What to do: Look through the entries and report how many lines include the word "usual". Give the number alone.

Segment Open

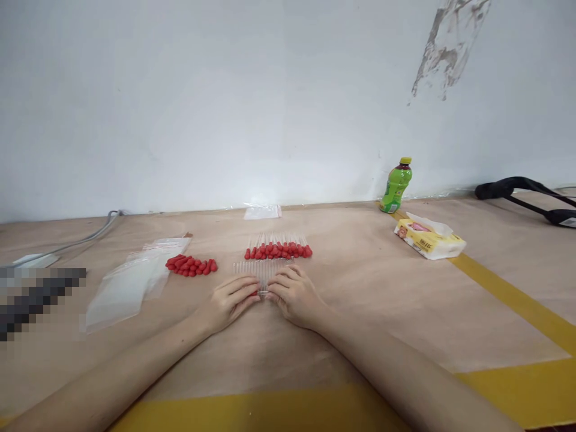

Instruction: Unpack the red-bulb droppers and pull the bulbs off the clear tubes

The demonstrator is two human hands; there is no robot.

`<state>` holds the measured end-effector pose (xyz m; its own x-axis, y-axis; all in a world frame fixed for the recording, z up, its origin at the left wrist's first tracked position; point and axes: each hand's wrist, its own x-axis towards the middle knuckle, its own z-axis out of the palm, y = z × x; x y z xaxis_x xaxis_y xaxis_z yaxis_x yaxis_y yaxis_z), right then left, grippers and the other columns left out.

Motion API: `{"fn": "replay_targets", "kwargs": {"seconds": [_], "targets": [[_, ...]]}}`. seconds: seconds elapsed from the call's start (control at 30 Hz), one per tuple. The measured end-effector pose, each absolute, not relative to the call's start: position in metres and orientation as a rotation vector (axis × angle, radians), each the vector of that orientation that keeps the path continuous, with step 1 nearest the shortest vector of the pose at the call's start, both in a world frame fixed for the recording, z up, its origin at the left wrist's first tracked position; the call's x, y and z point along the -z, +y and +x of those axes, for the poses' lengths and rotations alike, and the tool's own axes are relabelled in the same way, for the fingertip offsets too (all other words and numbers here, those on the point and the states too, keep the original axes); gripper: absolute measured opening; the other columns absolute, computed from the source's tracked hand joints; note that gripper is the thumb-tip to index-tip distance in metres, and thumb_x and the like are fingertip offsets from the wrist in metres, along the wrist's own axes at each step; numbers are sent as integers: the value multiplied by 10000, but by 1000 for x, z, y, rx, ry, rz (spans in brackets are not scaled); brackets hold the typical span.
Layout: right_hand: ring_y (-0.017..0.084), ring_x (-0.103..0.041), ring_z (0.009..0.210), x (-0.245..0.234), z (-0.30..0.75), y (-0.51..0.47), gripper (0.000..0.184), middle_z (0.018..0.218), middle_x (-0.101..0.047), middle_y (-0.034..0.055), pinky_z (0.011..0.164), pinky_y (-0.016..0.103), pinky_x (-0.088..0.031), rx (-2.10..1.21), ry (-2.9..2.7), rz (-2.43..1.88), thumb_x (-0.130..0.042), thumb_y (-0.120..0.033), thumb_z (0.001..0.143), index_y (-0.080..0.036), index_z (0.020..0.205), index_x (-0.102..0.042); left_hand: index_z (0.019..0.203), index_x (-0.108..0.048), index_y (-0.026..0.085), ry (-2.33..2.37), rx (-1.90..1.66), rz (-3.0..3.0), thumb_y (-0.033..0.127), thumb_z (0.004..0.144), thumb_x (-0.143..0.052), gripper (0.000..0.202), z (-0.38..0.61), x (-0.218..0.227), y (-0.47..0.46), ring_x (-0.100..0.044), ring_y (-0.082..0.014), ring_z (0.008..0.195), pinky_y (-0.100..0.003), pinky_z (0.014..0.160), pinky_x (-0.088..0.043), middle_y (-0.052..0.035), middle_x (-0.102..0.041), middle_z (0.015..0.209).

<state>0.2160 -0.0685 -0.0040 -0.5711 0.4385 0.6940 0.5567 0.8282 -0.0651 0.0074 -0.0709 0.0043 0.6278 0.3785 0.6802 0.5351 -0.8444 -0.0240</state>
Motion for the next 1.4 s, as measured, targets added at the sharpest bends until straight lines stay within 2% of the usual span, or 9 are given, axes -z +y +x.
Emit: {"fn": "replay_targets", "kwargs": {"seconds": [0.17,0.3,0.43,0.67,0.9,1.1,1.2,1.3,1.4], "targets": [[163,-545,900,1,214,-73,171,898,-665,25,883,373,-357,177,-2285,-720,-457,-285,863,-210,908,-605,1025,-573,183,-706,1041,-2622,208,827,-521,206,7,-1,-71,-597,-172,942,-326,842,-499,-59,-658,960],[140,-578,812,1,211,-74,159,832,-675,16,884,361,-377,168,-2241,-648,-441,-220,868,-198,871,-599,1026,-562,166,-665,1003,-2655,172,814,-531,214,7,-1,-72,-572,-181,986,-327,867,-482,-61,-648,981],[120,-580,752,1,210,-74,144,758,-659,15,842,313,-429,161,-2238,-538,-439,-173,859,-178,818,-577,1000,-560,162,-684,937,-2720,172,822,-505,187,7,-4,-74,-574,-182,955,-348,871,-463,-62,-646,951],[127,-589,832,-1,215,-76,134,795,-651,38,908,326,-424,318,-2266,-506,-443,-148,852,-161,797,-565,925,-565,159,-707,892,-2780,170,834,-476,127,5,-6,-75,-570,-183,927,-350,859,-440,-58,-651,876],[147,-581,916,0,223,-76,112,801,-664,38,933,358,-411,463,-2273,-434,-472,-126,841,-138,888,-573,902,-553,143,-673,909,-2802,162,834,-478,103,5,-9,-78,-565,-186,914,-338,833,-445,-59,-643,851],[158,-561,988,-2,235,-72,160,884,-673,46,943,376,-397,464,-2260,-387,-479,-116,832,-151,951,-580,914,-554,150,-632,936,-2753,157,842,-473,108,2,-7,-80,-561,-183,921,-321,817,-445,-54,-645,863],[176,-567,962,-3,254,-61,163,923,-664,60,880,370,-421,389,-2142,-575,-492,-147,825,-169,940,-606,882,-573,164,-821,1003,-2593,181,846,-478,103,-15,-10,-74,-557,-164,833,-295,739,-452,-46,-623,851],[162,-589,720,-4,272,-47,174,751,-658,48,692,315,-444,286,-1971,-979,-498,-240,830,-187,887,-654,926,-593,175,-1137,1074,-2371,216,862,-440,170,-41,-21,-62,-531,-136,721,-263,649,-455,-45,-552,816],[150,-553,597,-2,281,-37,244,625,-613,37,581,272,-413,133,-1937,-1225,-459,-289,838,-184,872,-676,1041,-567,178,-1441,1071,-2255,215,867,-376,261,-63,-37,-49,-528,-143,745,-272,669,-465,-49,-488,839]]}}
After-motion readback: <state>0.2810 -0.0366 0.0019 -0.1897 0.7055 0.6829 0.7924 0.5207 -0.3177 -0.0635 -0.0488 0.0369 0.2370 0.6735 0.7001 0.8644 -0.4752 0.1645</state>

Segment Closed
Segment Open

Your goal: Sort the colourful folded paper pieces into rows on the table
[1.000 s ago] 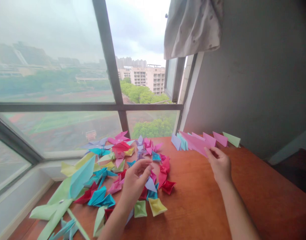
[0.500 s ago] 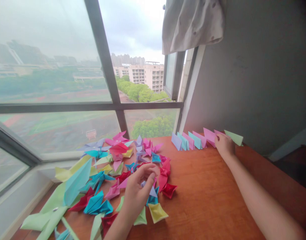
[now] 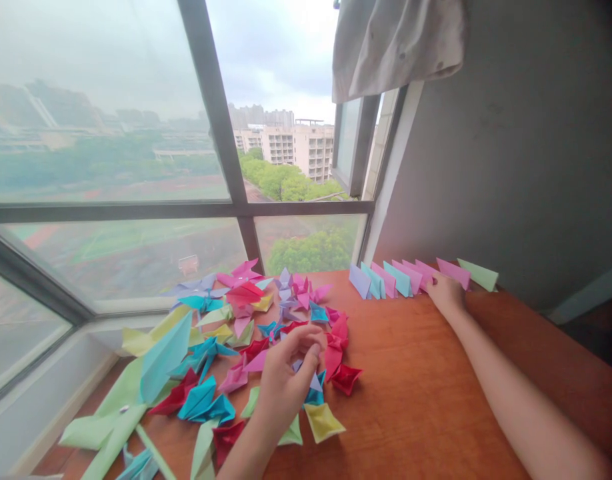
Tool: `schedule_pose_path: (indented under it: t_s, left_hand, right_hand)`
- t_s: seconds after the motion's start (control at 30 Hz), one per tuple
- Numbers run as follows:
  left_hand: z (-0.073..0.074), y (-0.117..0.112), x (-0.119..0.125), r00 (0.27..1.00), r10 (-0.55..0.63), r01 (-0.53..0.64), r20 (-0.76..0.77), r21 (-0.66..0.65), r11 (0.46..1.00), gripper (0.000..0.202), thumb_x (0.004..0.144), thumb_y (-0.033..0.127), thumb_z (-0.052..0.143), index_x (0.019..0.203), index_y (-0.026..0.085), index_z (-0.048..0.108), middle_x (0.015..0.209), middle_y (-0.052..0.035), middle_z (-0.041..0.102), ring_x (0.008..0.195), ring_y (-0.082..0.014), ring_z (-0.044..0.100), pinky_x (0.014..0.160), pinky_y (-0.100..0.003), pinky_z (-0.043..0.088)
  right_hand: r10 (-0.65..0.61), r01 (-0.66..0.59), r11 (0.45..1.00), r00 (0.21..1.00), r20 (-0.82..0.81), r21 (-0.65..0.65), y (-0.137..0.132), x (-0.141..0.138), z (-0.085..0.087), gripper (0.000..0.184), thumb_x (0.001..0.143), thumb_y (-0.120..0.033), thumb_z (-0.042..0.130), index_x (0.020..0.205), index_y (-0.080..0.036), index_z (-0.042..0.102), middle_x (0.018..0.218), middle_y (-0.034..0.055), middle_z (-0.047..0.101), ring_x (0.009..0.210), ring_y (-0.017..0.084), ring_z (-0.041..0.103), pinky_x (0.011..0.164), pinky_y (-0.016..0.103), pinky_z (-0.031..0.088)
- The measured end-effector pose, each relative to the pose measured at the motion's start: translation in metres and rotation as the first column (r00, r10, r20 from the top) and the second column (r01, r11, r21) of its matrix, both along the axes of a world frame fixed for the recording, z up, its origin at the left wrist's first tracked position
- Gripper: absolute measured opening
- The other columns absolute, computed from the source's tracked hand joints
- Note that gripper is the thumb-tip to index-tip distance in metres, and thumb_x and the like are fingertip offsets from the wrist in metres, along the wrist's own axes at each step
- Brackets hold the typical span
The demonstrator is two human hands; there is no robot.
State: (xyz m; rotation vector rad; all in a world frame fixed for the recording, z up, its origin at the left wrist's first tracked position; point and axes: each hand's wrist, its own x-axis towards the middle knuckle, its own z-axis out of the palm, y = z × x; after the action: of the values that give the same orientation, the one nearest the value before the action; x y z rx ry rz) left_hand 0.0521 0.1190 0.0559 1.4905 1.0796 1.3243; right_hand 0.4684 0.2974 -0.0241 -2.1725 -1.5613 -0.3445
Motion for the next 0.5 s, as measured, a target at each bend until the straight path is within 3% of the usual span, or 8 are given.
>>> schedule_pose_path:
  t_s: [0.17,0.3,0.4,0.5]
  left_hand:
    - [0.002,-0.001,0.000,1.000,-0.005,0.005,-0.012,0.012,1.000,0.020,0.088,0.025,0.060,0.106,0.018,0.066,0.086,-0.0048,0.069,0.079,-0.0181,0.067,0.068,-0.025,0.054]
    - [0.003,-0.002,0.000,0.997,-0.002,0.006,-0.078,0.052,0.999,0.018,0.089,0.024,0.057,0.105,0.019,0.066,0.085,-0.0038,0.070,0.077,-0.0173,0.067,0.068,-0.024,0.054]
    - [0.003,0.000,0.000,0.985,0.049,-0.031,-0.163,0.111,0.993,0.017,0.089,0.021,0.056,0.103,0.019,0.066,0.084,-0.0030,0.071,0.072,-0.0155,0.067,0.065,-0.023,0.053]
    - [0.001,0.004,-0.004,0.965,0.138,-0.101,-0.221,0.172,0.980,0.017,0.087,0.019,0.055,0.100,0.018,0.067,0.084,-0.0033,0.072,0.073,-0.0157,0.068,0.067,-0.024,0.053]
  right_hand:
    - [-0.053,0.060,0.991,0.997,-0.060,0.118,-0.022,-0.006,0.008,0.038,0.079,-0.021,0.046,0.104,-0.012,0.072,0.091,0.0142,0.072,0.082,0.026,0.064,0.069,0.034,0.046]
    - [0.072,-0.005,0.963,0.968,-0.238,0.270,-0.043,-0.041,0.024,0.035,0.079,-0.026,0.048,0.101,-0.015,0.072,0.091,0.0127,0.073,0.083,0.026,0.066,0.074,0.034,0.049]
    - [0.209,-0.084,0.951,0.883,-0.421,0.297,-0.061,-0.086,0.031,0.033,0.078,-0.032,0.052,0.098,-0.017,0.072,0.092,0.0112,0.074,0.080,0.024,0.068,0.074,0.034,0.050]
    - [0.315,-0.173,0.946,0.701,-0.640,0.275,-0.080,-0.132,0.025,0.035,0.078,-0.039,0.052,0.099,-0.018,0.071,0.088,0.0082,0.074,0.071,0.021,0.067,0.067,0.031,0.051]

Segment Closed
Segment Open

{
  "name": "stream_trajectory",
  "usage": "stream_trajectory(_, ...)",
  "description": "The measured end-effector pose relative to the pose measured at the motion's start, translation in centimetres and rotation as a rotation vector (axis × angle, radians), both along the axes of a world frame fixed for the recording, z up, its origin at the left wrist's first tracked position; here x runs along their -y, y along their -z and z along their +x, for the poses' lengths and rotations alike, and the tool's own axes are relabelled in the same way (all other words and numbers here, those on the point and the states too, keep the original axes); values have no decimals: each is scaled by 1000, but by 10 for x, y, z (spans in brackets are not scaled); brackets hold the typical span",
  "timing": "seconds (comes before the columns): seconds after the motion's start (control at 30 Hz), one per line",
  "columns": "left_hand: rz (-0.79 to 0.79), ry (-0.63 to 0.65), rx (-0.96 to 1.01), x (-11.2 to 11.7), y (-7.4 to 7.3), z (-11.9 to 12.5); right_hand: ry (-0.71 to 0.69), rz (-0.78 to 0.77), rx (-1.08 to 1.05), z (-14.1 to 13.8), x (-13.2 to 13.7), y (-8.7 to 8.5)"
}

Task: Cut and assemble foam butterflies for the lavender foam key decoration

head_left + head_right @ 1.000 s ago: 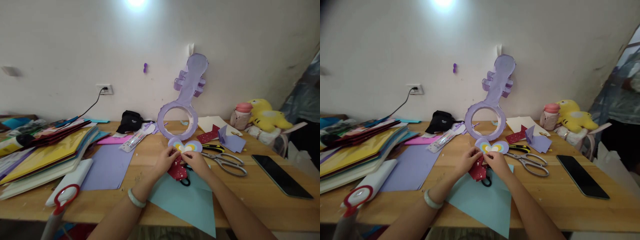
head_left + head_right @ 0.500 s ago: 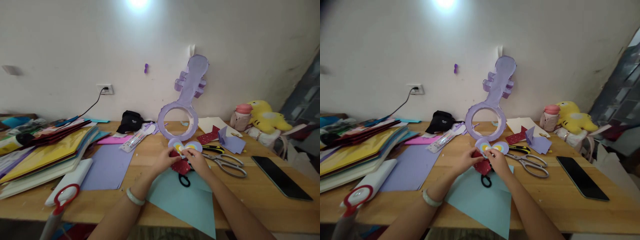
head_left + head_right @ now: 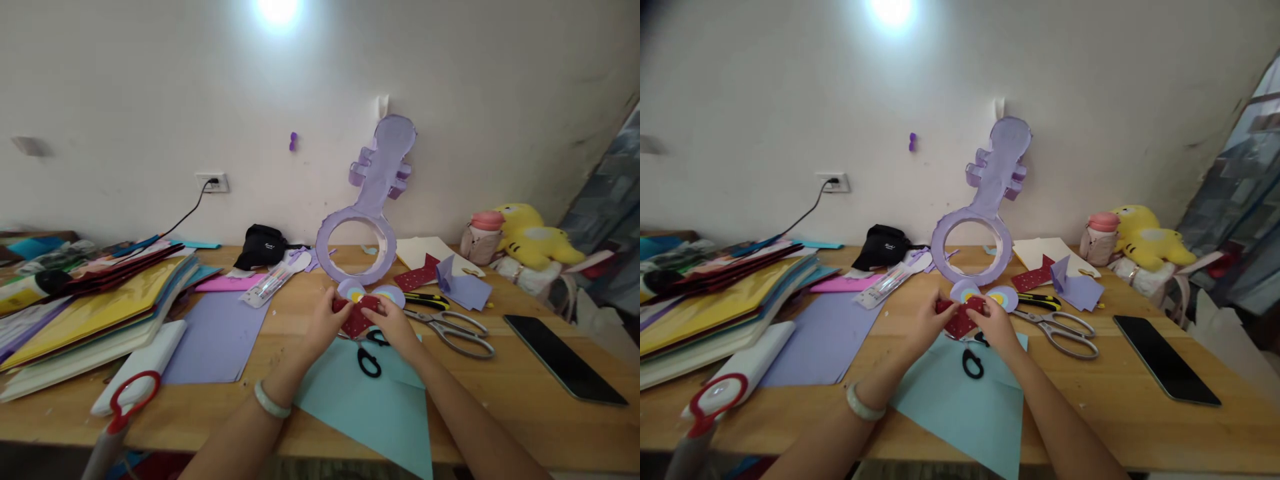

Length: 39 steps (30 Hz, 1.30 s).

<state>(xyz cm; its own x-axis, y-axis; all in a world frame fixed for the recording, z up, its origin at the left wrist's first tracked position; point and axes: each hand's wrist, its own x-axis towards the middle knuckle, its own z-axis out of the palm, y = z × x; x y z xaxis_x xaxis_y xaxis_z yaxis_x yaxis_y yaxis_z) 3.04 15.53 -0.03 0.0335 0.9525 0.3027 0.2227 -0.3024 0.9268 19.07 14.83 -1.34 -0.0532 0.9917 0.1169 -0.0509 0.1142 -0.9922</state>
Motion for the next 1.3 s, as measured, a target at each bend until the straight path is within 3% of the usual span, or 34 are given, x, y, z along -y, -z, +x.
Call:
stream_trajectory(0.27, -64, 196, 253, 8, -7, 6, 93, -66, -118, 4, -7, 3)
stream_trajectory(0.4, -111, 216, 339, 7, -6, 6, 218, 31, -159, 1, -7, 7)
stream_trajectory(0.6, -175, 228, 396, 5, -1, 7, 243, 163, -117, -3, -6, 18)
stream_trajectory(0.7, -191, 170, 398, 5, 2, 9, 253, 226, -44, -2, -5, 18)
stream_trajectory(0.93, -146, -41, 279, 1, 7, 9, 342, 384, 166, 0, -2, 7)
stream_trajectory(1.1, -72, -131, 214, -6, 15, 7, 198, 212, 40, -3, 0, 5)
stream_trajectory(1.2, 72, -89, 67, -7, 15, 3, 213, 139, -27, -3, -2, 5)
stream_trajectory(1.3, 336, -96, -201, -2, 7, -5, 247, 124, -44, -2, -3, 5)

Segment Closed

Answer to the exercise: 3